Holders of perpetual notes with no set maturity face the island's first redemption options in September, when three companies including oil services firms Ezra Holdings Ltd. and Swiber Holdings Ltd. can choose to repay securities sold in 2012. While Ezra says it plans to pay off the notes and refinance, their yield has surged more than 200 basis points over the last year to 14.2 per cent, suggesting it may be costlier to replace them. Swiber faces the same test after saying it plans to redeem its bonds, which have added more than 230 basis points.

Private banks have snapped up the bulk of Singapore's $9.5 billion of corporate perpetuals on behalf of wealthy clients, reckoning the companies would repay the notes at their soonest chance rather than incur higher interest rates when a so-called step-up coupon takes effect. While that would offer some compensation if the debt stays alive, any mishaps could shake faith in securities that have funded about 15 per cent of the island's corporate debt over the last four years.

If any issuers choose not to pay in September, "there would be some discomfort among investors when they realize that what they've been holding is not necessarily going to be paid off at the time they expected," said Vishal Goenka, the Singapore-based head of local currency credit trading at Deutsche Bank. "There is nothing right or wrong, issuers have already told them from the beginning the option was there, but there would be some confusion."

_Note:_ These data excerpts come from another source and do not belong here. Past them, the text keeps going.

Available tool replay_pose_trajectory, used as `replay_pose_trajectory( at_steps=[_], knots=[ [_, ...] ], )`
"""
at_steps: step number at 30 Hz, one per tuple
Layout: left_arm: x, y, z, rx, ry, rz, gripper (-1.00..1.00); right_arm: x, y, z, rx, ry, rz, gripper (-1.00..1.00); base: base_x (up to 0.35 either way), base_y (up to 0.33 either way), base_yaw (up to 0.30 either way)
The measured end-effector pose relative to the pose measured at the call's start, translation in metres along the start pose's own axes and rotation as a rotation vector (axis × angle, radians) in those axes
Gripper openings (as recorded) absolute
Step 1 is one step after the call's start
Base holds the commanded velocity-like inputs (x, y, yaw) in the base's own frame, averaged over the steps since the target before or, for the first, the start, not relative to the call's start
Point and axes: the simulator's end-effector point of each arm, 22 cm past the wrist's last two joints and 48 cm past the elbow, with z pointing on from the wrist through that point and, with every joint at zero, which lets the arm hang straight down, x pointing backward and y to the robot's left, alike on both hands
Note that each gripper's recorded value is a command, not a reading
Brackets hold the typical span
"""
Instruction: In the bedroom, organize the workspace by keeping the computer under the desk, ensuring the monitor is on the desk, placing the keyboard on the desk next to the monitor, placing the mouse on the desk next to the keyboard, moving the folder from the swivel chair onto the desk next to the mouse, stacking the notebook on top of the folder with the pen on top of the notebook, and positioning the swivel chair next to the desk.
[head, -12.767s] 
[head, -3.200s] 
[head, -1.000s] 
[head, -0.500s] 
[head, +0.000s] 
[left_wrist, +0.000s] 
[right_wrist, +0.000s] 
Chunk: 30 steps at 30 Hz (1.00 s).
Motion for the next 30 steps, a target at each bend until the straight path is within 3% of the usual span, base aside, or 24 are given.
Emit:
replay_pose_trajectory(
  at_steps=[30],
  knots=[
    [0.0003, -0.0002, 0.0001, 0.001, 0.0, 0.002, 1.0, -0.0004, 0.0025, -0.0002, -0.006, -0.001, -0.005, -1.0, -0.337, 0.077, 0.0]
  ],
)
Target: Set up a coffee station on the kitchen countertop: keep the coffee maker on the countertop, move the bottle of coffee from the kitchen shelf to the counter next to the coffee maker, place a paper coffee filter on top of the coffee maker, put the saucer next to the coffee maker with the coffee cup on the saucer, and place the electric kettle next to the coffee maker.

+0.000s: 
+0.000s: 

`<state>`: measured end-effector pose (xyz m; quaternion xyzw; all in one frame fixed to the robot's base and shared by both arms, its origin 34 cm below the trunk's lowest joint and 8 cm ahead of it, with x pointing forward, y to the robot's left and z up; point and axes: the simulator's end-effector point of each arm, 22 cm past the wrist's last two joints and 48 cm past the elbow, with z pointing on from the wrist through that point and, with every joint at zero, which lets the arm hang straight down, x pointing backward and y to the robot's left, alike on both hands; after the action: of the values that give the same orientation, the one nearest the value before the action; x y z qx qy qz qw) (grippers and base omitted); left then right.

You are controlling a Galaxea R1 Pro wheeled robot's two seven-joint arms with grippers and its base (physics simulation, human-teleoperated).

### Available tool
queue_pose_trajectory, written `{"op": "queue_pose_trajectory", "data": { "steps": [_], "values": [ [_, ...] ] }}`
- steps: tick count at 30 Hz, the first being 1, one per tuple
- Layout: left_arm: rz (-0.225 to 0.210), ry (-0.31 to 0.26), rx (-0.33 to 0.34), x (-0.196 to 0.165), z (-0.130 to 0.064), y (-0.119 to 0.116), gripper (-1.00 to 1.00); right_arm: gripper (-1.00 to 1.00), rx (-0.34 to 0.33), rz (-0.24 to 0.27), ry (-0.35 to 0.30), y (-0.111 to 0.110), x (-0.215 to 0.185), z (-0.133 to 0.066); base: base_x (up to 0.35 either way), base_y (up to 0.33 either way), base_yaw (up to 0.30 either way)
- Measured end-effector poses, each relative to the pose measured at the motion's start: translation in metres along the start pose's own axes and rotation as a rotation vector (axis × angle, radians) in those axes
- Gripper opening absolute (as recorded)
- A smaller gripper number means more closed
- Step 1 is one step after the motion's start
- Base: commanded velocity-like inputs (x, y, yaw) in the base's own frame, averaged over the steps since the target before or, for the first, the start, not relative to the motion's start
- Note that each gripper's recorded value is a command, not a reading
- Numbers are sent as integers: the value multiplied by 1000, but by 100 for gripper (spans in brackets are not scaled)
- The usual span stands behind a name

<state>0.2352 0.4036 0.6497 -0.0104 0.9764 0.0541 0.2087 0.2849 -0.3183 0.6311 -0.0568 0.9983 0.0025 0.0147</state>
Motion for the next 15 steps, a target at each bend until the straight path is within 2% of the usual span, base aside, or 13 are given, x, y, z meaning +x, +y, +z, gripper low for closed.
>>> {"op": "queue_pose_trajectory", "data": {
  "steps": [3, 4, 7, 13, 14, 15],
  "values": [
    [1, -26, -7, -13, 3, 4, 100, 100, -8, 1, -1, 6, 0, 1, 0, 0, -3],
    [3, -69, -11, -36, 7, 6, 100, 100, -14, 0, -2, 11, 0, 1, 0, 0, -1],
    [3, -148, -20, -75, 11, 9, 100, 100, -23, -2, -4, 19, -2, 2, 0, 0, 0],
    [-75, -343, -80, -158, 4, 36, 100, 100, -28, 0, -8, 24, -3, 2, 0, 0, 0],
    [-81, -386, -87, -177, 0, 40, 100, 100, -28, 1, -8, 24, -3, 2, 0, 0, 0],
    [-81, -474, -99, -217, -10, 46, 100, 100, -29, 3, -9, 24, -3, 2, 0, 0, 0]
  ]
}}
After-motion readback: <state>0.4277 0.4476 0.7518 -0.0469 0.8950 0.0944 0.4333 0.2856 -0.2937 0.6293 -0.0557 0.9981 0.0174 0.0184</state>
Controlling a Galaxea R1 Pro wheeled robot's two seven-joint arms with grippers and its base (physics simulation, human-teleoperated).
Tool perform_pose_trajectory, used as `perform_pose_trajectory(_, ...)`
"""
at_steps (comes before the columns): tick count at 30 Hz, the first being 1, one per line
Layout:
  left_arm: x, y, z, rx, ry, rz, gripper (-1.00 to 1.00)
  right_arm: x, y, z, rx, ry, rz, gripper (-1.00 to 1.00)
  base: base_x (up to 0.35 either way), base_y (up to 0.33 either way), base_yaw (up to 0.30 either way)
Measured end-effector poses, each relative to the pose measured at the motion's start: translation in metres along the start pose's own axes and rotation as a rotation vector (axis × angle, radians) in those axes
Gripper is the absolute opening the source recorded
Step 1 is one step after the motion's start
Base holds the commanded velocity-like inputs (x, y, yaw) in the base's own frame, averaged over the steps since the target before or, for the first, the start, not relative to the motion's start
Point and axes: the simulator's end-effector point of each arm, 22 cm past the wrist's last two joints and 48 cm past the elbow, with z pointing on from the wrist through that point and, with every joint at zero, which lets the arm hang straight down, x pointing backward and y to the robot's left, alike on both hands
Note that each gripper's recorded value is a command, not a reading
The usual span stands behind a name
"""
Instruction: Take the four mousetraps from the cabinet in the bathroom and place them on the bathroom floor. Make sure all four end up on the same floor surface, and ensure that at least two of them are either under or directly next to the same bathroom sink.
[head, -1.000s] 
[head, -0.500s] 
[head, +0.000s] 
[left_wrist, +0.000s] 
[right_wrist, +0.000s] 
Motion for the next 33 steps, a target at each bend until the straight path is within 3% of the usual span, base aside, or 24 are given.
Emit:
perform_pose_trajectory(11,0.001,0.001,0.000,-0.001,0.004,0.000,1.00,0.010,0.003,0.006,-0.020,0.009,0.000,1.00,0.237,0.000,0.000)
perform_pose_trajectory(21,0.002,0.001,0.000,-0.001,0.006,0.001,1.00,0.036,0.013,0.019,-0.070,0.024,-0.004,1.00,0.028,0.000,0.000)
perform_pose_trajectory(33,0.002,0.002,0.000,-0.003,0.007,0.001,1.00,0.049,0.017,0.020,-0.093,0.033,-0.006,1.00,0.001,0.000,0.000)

The absence of a maturity date means perpetuals usually offer higher yields than bonds with one. Companies are taking advantage of Singapore accounting rules that count the notes as equity and a tax law that exempts interest payments, while affluent local investors earning just 0.1 per cent from their cash deposits are lapping up the riskier investments.

"We intend to call the perpetuals in September 2015 and we are exploring a variety of refinancing options to do so," a spokesman from Ezra said by e-mail April 30. Swiber has "sufficient internal resources to redeem the perpetuals," the company said in an e-mail on the same day.

Ezra must repay a $225 million bond due on Sept. 7, or 11 days before the call on its $150 million of perpetual notes. The first securities were issued at a coupon of 5 per cent while the perpetuals offered a fixed return of 8.75 per cent. The offshore marine company had US$158 million of cash at the end of February, according to Bloomberg-compiled data.

Swiber reported an operating loss in 2014 and had US$166.3 million of cash at the end of the year. The company has a $95 million bond due in June and an $80 million perpetual paying 9.75 per cent that can be redeemed on Sept. 25.

The other call occurring that month is on Ezion Holdings Ltd.'s $125 million perpetual bonds on Sept. 14. The marine logistics company's notes are trading above par.

The recurring payment on perpetuals lifts significantly after the date when the company is first allowed to buy them back. Investors often interpret that as a sign the bonds would be redeemed at their first call, according to Deutsche Bank.

If any company chooses not to redeem in September, the coupon for each note will rise by more than 300 basis points, according to data compiled by Bloomberg. That would still be lower than the current secondary yield on Ezra's and Swiber's perpetuals.

"Swiber has said they will call the perpetuals back by refinancing," said Chee Keong Yeak, an equity analyst at Maybank Kim Eng Securities in Singapore. "Right now, it seems like it depends on their relationship with the banks to get a lower yield to refinance the bonds."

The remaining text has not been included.